Single strand conformational polymorphism analysis of human CD1 genes in different ethnic groups

• Published in: Tissue antigens Vol. 53; no. 6; pp. 545 - 550
• Main Authors: Oteo, M., Parra, J.F., Mirones, I., Giménez, L.I., Setién, F., Martínez-Naves, E.
• Format: Journal Article
• Language: English
• Published: Copenhagen Munksgaard International Publishers 01.06.1999
• Subjects: Africa - ethnology; Africa, Northern; African Continental Ancestry Group - genetics; antigen presentation; Antigens, CD1 - genetics; Asian Continental Ancestry Group - genetics; CD1; CD1 antigen; DNA Mutational Analysis; Ethnic Groups - genetics; Europe - ethnology; European Continental Ancestry Group - genetics; Gene Frequency - immunology; histocompatibility locus HLA; Humans; Leukemia; MHC; polymorphism; Polymorphism, Restriction Fragment Length; Polymorphism, Single-Stranded Conformational; SSCP; Tanzania; Tumor Cells, Cultured; Africa, Northern; Europe; Africa
• ISSN: 0001-2815; 1399-0039
• DOI: 10.1034/j.1399-0039.1999.530604.x

CD1 molecules are able to present unusual antigens, lipids or glycolipids from mycobacterium cell walls to T lymphocytes.
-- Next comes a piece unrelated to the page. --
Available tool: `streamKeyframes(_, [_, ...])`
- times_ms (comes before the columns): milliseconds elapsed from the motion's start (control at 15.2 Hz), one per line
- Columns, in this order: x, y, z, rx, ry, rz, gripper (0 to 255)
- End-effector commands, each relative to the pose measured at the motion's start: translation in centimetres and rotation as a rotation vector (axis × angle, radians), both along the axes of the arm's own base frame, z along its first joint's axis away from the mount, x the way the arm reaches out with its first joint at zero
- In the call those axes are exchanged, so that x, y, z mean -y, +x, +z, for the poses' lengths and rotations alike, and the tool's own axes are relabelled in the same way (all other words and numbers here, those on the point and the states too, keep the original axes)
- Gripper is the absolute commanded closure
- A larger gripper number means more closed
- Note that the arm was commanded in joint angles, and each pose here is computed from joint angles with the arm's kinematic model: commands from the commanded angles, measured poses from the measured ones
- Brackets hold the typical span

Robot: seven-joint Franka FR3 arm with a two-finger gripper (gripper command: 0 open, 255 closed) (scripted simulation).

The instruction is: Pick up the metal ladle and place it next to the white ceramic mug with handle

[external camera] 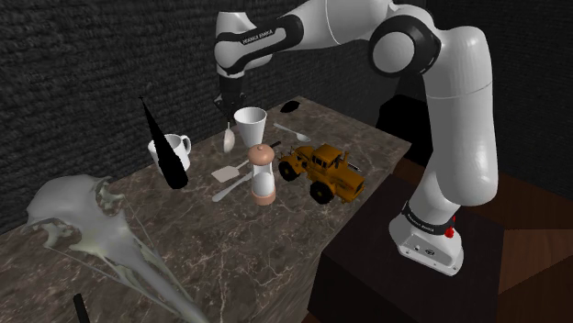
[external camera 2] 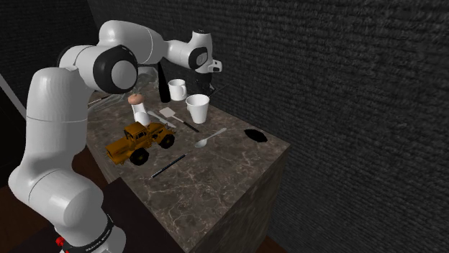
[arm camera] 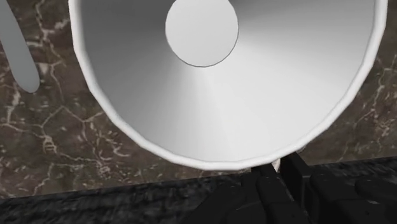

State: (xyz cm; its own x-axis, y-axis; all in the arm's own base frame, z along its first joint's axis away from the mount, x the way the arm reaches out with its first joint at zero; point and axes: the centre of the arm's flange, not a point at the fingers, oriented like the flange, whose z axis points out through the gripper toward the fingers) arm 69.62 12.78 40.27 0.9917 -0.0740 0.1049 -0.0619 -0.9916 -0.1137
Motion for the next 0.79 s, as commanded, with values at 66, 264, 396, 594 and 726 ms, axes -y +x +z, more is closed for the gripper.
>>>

Previous studies have suggested that polymorphism of these genes is very limited, in contrast with classical major histocompatibility complex (MHC) antigen‐presenting molecules. Our aim was to study possible allelic variations of exons 2 and 3, encoding for the α1 and α2 domains, respectively, of human CD1A, ‐B, ‐C and ‐D genes. We analyzed genomic samples of unrelated, healthy individuals from different ethnic background: 70 Caucasians from Europe, 33 Black Africans (13 from Tanzania and 20 Zulus), 19 Caucasians from the Sahara and 44 Asian individuals. We have found CD1A to be a biallelic locus with a common allele which was present in the majority of the individuals studied. The second allele differed from the common one by a single‐point mutation, resulting in a change of Cys to Trp at position 52 in the α1 domain. This second allele was found in heterozygosis in 7 out of 70 Caucasians from Europe (allelic frequencies P=0.95 and q=0.05). In the Chinese population, we found the second allele present in heterozygosis in 19 from the 44 individuals studied, and we also found 6 homozygous individuals for the second allele (allelic frequencies P=0.64 and q=0.35). In addition, we detected a synonymous mutation (C to T transition) in codon 34 of CD1C exon 2 in 4 out of 20 Zulus and in 2 of the 13 Blacks from Tanzania.